由于BeyoTaq酶有3’至5’的外切酶活性,因此在PCR扩增过程中出错的几率大大降低,出错率为1.6×10-6 per nt per cycle,略低于Pfu酶的2.6×10-6 per nt per cycle。
BeyoTaq酶的DNA扩增效率大大高于Pfu酶,和Taq酶的扩增效率比较接近。因此BeyoTaq酶很好地兼顾了扩增效率和扩增的准确性。
用途:高保真PCR (high fidelity PCR)、点突变、T载体克隆等各种常规PCR反应。
用BeyoTaq酶扩增产生的PCR产物带有3’-dA overhangs,可以用于基于T载体的PCR片段克隆。
BeyoTaq酶可以扩增长度达5kb的DNA片段,最长可以扩增长达10kb的DNA片段。通常适合扩增3kb以下的DNA片段。
活性定义:One unit of the enzyme catalyzes the incorporation of 10 nmol of deoxyribonucleotides into a
polynucleotide fraction (adsorbed on DE-81) in 30 min at 72℃. Enzyme activity is assayed in the following mixture: 20 mM Tris-HCl (pH 8.8 at 25℃), 2 mM MgSO4, 10 mM (NH4)2SO4, 10 mM KCl, 0.1% (v/v) Triton X-100, 0.1 mg/ml BSA, 0.75 mM activated calf thymus DNA, 0.2 mM of each dNTP, 0.4 MBq/ml [3H]-dTTP.
纯度:不含DNA内切酶、外切酶和磷酸酯酶,不含RNA酶,满足常规PCR反应要求。
酶储存溶液:20 mM Tris-HCl (pH 8.0), 1 mM DTT, 0.1 mM EDTA, 100 mM KCl, 0.1% (v/v) Nonidet P40, 0.1% (v/v)

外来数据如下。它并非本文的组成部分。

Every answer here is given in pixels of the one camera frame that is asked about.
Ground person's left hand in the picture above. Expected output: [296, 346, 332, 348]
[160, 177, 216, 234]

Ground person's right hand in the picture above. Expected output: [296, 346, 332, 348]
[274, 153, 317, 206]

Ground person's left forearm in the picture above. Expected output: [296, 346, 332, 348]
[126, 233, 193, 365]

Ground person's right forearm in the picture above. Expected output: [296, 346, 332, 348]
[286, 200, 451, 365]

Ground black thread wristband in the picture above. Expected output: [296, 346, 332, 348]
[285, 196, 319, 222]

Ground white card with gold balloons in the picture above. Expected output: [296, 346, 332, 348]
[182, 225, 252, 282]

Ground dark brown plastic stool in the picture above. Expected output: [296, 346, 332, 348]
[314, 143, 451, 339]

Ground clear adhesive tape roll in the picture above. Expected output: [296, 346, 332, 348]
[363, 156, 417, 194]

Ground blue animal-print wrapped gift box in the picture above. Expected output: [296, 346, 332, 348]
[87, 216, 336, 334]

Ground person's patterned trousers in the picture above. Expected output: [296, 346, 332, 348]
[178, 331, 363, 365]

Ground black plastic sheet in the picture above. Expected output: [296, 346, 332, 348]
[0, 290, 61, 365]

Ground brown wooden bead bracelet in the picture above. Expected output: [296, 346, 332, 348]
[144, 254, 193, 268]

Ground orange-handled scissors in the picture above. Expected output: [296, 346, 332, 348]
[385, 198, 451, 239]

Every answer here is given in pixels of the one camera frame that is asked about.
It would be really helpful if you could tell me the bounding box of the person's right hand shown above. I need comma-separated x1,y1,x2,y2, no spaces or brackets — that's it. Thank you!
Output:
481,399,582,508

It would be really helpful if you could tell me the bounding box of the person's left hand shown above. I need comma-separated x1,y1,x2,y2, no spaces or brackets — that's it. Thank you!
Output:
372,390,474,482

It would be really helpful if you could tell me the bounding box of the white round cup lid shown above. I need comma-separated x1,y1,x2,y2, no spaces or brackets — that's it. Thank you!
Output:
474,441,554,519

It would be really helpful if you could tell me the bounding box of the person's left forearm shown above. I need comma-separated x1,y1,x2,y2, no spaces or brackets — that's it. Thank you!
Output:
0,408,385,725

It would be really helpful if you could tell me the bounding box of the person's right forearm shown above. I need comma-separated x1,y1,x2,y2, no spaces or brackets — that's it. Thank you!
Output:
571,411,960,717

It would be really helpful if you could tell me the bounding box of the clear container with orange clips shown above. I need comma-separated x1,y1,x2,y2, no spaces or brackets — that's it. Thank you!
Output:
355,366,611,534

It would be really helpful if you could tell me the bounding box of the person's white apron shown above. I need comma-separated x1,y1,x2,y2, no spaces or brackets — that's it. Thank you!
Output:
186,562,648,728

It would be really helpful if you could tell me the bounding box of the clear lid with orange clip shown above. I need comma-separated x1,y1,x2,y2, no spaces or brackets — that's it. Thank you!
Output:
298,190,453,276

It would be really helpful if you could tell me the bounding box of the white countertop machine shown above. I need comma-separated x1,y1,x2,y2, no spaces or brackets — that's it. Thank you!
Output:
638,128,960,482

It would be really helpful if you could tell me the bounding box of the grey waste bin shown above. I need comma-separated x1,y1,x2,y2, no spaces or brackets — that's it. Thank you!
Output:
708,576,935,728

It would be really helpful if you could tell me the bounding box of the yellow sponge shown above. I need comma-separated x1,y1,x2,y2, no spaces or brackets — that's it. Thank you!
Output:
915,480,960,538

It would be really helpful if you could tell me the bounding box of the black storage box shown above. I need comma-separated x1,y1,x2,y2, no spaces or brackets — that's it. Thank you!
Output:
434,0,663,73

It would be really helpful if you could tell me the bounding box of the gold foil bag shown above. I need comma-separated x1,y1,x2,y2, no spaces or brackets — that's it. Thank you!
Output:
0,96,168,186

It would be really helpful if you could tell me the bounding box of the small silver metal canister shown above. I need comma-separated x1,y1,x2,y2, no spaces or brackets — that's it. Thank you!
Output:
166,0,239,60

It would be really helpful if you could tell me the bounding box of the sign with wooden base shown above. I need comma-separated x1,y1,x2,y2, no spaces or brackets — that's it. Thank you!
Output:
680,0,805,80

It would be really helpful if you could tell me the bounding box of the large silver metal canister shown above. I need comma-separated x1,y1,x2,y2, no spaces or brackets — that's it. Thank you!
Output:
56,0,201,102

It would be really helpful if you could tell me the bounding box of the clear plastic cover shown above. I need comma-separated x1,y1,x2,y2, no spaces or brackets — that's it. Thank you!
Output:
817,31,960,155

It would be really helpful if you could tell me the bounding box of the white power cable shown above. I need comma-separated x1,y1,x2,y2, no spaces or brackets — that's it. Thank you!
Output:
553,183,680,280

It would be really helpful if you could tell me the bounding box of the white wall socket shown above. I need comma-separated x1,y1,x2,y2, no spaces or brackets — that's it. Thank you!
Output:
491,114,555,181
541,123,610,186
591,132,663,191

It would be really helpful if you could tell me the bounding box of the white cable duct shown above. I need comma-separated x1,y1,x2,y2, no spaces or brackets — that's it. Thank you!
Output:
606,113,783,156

Tween 20 and 50% (v/v) glycerol。
10X BeyoTaq Buffer (with Mg2+):200 mM Tris-HCl (pH 8.8 at 25℃), 100 mM (NH4)2SO4, 100 mM KCl, 20mM
MgSO4, 1% (v/v) Triton X-100, 1 mg/ml BSA。
失活或抑制:酚氯仿抽提可以使BeyoTaq酶失活。
包装清单:
| 产品编号 | 产品名称 | 包装 |
| LM7218-1 | BeyoTaq DNA Polymerase (5U/μl) | 200U |
| LM7218-2 | 10X BeyoTaq Buffer (with Mg2+) | 1ml |
| — | 说明书 | 1份 |
-20℃保存。
注意事项:
由于PCR反应非常灵敏可以扩增目的基因序列超过1000万倍,在使用BeyoTaq酶时请注意避免微量待扩增DNA的污染,并尽量考虑设置不加模板的空白对照以确认是否有待扩增DNA的污染。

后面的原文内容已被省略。